Sabato, 19 Giugno 2021
Comunali Bari 2014

Ballottaggio, finisce a colpi di querela. Di Paola contro Decaro: "Non sono indagato"

Il candidato del centrodestra denuncia lo sfidante per alcune affermazioni fatte durante un confronto televisivo e contrattacca, ricordando il processo di appello che attende Decaro: "Se condannato, per la legge Severino dovrà essere sospeso". La replica: "E' falso, tenta di inquinare il voto"

E finì a colpi di querela. A poche ore dal ballottaggio che definirà il prossimo sindaco di Bari, Domenico Di Paola ha deciso di querelare il suo avversario Antonio Decaro. Il perché è presto detto. Il candidato sindaco del centrosinistra, nel corso di un confronto televisivo, ha ribadito che Mimmo Di Paola è indagato, dichiarandosi disponibile ad accettare una querela se non fosse vero. All’inizio l’ex amministratore unico di Adp sembrava non intenzionato a farlo, ma alla fine ha deciso di prender carta e penna e procedere.

Lo stesso Di Paola, nella ricostruzione dell’accaduto, si è poi soffermato sulla domanda che una ragazza ha formulato a Decaro rispetto a cosa avesse intenzione di fare “laddove dovesse essere condannato nel processo di appello che lo vedrà imputato per abuso d’ufficio”. “Ciò  - ha aggiunto Di Paola – in ragione della circostanza che una condanna di Decaro ai sensi degli articoli 10 e ss. della legge Severino gli comporterebbe, laddove fosse stato eletto sindaco, la sospensione della carica per un periodo di 18 mesi e la decadenza in caso di condanna definitiva”.

Pronta la risposta di Antonio Decaro, che rimprovera all’ex amministratore di Aeroporti di Puglia di parlare “senza conoscere i fatti” con l’aggravante, questa volta,  di “diffondere una notizia falsa nel tentativo di inquinare il voto”. “A Di Paola -  sottolinea Decaro - sarebbe bastato leggere il testo di quella legge (art. 10, lett. c) per accorgersi che non prevede affatto il reato di tentato abuso d’ufficio, ma solo i delitti contro la pubblica amministrazione consumati, cioè effettivamente commessi”.

Il neodeputato del Pd, vincitore nel primo turno delle comunali baresi, ha ricordato che “ad oggi c'è un solo provvedimento assunto nei miei confronti da un giudice, ed è quello che ha stabilito la mia innocenza. Al contrario l'ingegner Di Paola dichiara di attendere "di essere prosciolto da circa 7 anni”, perché effettivamente il processo nel quale era imputato per corruzione non si è concluso con una decisione nei suoi confronti”. “Dunque è lui ad essere in attesa di una sentenza, mentre io sono stato già assolto, almeno in primo grado”.

Controreplica di Di Paola: "Antonio Decaro non sa quel che dice. La Severino non distingue tra reato consumato e reato tentato ma fa solo riferimento all'articolo del codice che rubrica l'abuso d'ufficio. Il resto sono solo arrampicate sugli specchi.  Non è comunque questo il tema ma la querela nei confronti di Decaro".

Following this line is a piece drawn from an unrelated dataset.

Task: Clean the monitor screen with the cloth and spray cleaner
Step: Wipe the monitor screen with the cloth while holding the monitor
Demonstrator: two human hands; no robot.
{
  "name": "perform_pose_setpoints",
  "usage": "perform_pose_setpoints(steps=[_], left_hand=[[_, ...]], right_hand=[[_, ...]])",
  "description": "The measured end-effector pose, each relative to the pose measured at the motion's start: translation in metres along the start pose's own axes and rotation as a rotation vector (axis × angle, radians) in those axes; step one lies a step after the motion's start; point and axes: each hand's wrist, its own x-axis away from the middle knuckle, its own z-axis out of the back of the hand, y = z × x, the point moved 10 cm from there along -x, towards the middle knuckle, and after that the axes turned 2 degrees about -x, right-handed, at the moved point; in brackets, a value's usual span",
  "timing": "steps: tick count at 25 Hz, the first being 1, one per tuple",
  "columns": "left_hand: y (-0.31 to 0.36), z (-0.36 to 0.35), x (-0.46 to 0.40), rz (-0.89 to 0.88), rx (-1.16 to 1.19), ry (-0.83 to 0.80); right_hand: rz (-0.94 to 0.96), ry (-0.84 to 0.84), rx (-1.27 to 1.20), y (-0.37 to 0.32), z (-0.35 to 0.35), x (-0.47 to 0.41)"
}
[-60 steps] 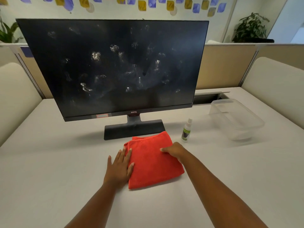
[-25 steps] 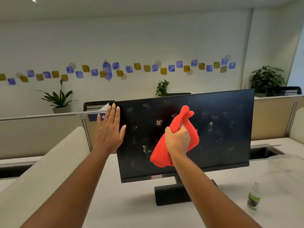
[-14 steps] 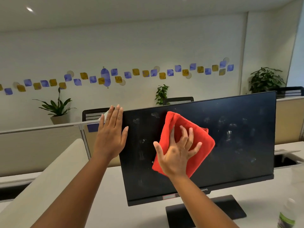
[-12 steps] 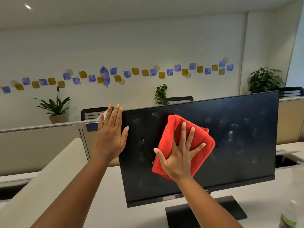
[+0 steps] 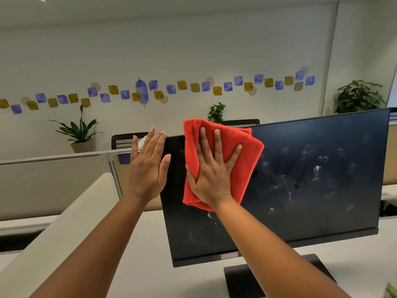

La querela di Di Paola si aggiunge a quella Francesco Schittulli ad Emiliano sulla vicenda di Villa Roth. Senza dimenticare che il candidato sindaco del centrodestra aveva già querelato il sindaco di Bari per la vicenda dei compensi percepiti nel corso della sua attività di amministratore agli Aeroporti di Puglia. Insomma una collezione di reciproche accuse che culmineranno davanti ad un giudice che stabilirà chi ha ragione.

Nel frattempo oggi ultimo giorno della campagna elettorale e poi spazio al silenzio: il modo migliore per affrontare il turno di domenica prossima che stabilirà il prossimo sindaco di Bari.